TASK STATEMENT — The answer must consist of each line below that contains the string "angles".
== Segment start ==
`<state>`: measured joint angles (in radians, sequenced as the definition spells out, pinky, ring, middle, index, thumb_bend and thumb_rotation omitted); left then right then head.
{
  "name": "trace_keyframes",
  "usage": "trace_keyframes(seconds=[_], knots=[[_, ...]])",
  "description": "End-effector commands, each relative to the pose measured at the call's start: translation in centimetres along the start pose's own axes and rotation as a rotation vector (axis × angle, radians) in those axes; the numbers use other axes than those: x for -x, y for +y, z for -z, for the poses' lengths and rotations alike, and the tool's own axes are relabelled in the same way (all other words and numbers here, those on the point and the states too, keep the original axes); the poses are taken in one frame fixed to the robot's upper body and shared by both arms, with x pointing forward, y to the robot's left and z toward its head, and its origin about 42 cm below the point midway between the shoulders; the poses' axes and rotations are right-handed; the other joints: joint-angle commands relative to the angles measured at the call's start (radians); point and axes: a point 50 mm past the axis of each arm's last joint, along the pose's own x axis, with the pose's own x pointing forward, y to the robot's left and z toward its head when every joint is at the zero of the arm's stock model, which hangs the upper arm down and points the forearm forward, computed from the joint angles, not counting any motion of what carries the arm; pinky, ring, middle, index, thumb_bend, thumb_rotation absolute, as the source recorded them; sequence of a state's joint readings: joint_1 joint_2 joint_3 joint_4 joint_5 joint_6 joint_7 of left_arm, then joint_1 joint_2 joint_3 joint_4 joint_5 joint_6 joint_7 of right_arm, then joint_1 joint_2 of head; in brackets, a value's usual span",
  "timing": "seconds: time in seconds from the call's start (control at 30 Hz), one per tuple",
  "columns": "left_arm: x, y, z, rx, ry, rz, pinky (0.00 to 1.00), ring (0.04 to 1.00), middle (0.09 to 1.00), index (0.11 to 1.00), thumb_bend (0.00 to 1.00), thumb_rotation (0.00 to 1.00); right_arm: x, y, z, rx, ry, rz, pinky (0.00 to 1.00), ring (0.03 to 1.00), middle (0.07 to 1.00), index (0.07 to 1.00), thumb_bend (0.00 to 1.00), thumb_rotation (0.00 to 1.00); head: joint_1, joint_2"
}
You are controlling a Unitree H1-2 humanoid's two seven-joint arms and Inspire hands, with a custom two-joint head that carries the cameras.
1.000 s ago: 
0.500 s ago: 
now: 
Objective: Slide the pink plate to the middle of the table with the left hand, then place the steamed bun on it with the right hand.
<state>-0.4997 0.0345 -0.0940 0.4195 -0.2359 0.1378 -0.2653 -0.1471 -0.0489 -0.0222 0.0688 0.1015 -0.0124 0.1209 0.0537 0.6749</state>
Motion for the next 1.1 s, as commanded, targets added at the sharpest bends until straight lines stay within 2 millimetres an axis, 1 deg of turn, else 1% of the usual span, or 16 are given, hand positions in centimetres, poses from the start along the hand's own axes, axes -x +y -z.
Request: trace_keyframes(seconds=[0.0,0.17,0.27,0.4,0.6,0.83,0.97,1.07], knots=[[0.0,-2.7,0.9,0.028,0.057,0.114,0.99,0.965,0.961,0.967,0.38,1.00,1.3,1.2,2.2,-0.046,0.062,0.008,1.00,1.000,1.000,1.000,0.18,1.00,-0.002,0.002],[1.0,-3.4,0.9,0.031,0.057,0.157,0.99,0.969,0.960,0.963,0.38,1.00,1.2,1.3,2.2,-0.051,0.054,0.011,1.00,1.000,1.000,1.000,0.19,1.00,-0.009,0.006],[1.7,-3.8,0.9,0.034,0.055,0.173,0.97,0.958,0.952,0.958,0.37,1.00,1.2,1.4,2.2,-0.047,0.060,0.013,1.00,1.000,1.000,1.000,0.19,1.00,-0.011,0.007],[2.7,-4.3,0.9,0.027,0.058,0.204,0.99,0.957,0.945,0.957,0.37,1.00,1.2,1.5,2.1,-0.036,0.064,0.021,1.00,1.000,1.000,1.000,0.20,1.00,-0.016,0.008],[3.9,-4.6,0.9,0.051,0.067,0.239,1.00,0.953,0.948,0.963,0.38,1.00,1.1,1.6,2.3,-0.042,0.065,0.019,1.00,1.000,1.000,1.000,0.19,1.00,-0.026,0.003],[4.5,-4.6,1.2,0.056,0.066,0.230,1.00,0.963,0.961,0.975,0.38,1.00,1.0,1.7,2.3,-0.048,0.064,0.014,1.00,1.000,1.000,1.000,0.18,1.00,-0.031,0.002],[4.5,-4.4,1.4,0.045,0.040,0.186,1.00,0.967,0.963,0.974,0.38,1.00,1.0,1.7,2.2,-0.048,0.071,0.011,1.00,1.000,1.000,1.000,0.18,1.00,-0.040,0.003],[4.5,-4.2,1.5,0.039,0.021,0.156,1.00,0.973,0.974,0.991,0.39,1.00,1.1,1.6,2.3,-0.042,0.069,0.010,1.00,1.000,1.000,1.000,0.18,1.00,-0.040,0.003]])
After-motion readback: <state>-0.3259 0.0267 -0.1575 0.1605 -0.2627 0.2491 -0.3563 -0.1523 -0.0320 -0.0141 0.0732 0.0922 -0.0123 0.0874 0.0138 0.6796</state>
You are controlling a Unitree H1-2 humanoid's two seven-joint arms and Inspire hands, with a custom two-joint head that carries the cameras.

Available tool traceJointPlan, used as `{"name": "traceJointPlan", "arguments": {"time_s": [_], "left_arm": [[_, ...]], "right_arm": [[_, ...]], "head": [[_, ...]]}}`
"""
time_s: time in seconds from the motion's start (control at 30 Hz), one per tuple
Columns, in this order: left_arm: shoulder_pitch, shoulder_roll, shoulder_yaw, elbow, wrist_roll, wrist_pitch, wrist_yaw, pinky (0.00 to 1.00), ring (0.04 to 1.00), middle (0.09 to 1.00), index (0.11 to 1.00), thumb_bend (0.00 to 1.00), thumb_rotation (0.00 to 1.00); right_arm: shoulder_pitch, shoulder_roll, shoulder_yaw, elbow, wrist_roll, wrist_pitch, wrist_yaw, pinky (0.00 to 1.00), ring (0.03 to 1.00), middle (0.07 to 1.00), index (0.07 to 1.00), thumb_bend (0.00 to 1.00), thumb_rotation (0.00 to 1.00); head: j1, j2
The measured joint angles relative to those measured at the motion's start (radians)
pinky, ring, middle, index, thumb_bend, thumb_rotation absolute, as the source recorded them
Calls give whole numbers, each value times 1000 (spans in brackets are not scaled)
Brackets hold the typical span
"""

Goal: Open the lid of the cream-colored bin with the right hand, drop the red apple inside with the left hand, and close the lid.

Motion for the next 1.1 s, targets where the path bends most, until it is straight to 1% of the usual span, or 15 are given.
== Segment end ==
OUTPUT FOR THIS TASK —
`<state>`: measured joint angles (in radians, sequenced as the definition spells out, pinky, ring, middle, index, thumb_bend and thumb_rotation omitted); left then right then head.
  "description": "End-effector commands, each relative to the pose measured at the call's start: translation in centimetres along the start pose's own axes and rotation as a rotation vector (axis × angle, radians) in those axes; the numbers use other axes than those: x for -x, y for +y, z for -z, for the poses' lengths and rotations alike, and the tool's own axes are relabelled in the same way (all other words and numbers here, those on the point and the states too, keep the original axes); the poses are taken in one frame fixed to the robot's upper body and shared by both arms, with x pointing forward, y to the robot's left and z toward its head, and its origin about 42 cm below the point midway between the shoulders; the poses' axes and rotations are right-handed; the other joints: joint-angle commands relative to the angles measured at the call's start (radians); point and axes: a point 50 mm past the axis of each arm's last joint, along the pose's own x axis, with the pose's own x pointing forward, y to the robot's left and z toward its head when every joint is at the zero of the arm's stock model, which hangs the upper arm down and points the forearm forward, computed from the joint angles, not counting any motion of what carries the arm; pinky, ring, middle, index, thumb_bend, thumb_rotation absolute, as the source recorded them; sequence of a state's joint readings: joint_1 joint_2 joint_3 joint_4 joint_5 joint_6 joint_7 of left_arm, then joint_1 joint_2 joint_3 joint_4 joint_5 joint_6 joint_7 of right_arm, then joint_1 joint_2 of head; in brackets, a value's usual span",
The measured joint angles relative to those measured at the motion's start (radians)

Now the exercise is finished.